McKinley shook his head. "I don't know what happened," he said. "Just before the gunfire went off, I was in the system as I said. Trying to shut the HEP system off, get a damage report. The computer went funny."
"Funny?" Bullfrog asked, irritated as he walked over to the console. "You're a damned engineer. Is that your technical take on the malfunction? 'It went funny?'"
"Sir, I don't know how else to explain it," he said. "I've been an engineer for twenty-three damned years and I've never seen the like. Systems started rebooting, failsafe procedures started to initialize, as if we were going into a full core breach but the core itself and its independent secondaries were all fine. The alarm was shut off from quadrant 937 which is a secondary sub-junction of the oxygen recyc system. Shouldn't even be possible to shut the alarm off from there. Surveillance was closed down from 839 on B-deck."
"What area is that?" Bullfrog asked.
"It's a lavatory. Like, literally the stall in the lavatory. There are some power switch transfer subcenters to the surveillance system about two feet behind that wall but there's no access. If you ask me, the closest I can come to describing what I was seeing is either a massively quick and extremely sophisticated virus introduced into the computer system, or some kind of ship-wide energy burst similar to an EMP that literally scrambled the shit out of the computer's systems. That shouldn't be possible. The systems are shielded against that sort of thing."
Bullfrog frowned, his mind on that tiny hole drilled in the helm computer panel, and that damned slime. He tried to access the engineering panel but it was behaving as if it had been wiped to default.
"What do you know about the Black Eye?" he asked, but McKinley was already shaking his head.

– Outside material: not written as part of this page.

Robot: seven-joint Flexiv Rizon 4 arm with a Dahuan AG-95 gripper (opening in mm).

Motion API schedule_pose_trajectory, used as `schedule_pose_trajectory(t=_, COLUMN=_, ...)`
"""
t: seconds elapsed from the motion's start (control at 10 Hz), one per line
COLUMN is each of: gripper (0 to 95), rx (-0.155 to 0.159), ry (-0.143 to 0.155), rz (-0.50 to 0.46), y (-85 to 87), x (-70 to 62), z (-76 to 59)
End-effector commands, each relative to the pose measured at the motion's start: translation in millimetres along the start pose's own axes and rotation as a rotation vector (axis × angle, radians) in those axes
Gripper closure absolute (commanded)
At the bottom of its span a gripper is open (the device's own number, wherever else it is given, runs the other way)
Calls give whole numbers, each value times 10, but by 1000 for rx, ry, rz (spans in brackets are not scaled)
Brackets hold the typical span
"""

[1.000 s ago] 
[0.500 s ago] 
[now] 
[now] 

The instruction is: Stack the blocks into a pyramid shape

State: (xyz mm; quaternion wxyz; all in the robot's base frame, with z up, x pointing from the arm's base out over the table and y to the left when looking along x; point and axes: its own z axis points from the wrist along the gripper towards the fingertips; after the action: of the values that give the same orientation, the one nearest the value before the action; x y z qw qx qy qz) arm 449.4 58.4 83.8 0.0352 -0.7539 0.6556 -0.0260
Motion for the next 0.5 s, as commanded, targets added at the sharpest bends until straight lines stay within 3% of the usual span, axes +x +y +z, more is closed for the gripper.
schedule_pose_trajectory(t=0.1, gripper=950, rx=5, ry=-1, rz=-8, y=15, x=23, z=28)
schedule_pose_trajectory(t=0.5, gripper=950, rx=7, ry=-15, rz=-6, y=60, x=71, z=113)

"I know what you're thinking, but no. We found the Black Eye and it exploded. From what I understand it took out a full Wing of our fighters right along with it, and a complement of marines who'd just touched deck. There was no warning. But that was a good thirty minutes before this mess happened. The explosion on the Black Eye did cause a decent EMP and played further hell with our communications, what we still had up in this goddamn nebula, but the rest of our systems didn't so much as flicker. Whatever did this was not the Black Eye. It wasn't any kind of core explosion or even cosmic phenomenon I'm familiar with at all."
Bullfrog fixed him with a look. "Are our estimates off? From what I was briefed, the Black Eye appears to have been destroyed nearly three days ago. You're saying that, whatever happened here, happened only half an hour after that event?"

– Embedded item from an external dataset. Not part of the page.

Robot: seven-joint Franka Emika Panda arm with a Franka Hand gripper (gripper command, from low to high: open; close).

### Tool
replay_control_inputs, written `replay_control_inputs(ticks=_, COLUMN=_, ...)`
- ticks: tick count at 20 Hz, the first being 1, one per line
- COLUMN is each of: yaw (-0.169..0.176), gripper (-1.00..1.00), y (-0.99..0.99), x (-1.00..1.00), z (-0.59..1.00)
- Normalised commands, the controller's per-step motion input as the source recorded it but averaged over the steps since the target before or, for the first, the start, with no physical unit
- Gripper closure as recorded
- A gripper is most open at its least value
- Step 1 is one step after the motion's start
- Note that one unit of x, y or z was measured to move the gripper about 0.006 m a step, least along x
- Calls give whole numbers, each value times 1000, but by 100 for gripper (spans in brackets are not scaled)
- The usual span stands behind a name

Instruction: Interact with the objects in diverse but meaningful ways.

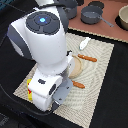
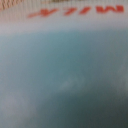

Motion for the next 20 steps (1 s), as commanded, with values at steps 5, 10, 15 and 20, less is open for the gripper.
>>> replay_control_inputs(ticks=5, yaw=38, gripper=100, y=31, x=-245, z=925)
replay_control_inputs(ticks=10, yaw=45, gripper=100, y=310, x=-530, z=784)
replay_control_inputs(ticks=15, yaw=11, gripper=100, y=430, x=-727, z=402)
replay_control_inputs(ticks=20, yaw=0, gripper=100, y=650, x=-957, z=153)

"Yes, sir," the engineer said. "And I know what you're thinking. Whatever it was that happened screwed with the doors, sir. In case of a fire or a lockdown the doors should unlock. The only exception is if the computer detects a severe core breakdown or a hull breach in this room. Then and only then will the doors actually seal and lock. But when Jax ran in and shut the door, it locked down. We've been working to get it open again. We haven't been able to leave this room."
"That fits with what we found, Boss," Maevek said. "We had to manually release the door from the exterior and force it open."

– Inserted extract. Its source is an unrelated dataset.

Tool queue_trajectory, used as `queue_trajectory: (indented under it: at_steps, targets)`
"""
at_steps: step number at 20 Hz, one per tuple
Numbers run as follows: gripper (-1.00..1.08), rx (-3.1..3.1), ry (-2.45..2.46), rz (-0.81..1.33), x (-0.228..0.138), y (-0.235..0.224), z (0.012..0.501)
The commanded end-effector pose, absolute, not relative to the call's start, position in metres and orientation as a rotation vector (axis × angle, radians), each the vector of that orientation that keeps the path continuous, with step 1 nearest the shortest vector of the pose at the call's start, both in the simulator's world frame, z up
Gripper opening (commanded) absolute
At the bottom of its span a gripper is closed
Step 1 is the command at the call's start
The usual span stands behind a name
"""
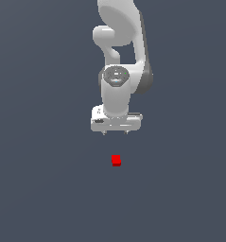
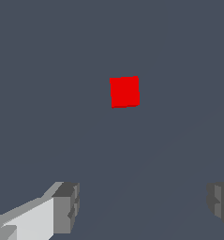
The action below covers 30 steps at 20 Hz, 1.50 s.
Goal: Pick up the red cube and move it to a goal position.
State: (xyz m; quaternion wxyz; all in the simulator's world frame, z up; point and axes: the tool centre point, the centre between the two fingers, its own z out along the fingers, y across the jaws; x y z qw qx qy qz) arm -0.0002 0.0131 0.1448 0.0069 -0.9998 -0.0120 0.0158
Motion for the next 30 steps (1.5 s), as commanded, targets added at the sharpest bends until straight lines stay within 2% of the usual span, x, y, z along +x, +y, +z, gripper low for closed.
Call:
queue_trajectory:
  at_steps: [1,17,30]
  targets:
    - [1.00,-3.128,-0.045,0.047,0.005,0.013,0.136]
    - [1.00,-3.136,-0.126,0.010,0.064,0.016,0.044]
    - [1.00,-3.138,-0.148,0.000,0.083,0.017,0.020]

"Ok. All right, McKinley. Let's get you and Jax evaced and a full debrief back aboard the Corinth. Roth, I'll escort, you stay here and see if Gibbs and Henson can get the computer systems back online- if not at helmside, then down here at this panel. We need to get this boat moving and navigable. Start the men going over this ship inch by bloody inch. Have them look in crawlspaces if they have to. I want to know what happened to the rest of the damned crew, and so will Silva. I refuse to believe they all just vanished like ashes in the wind."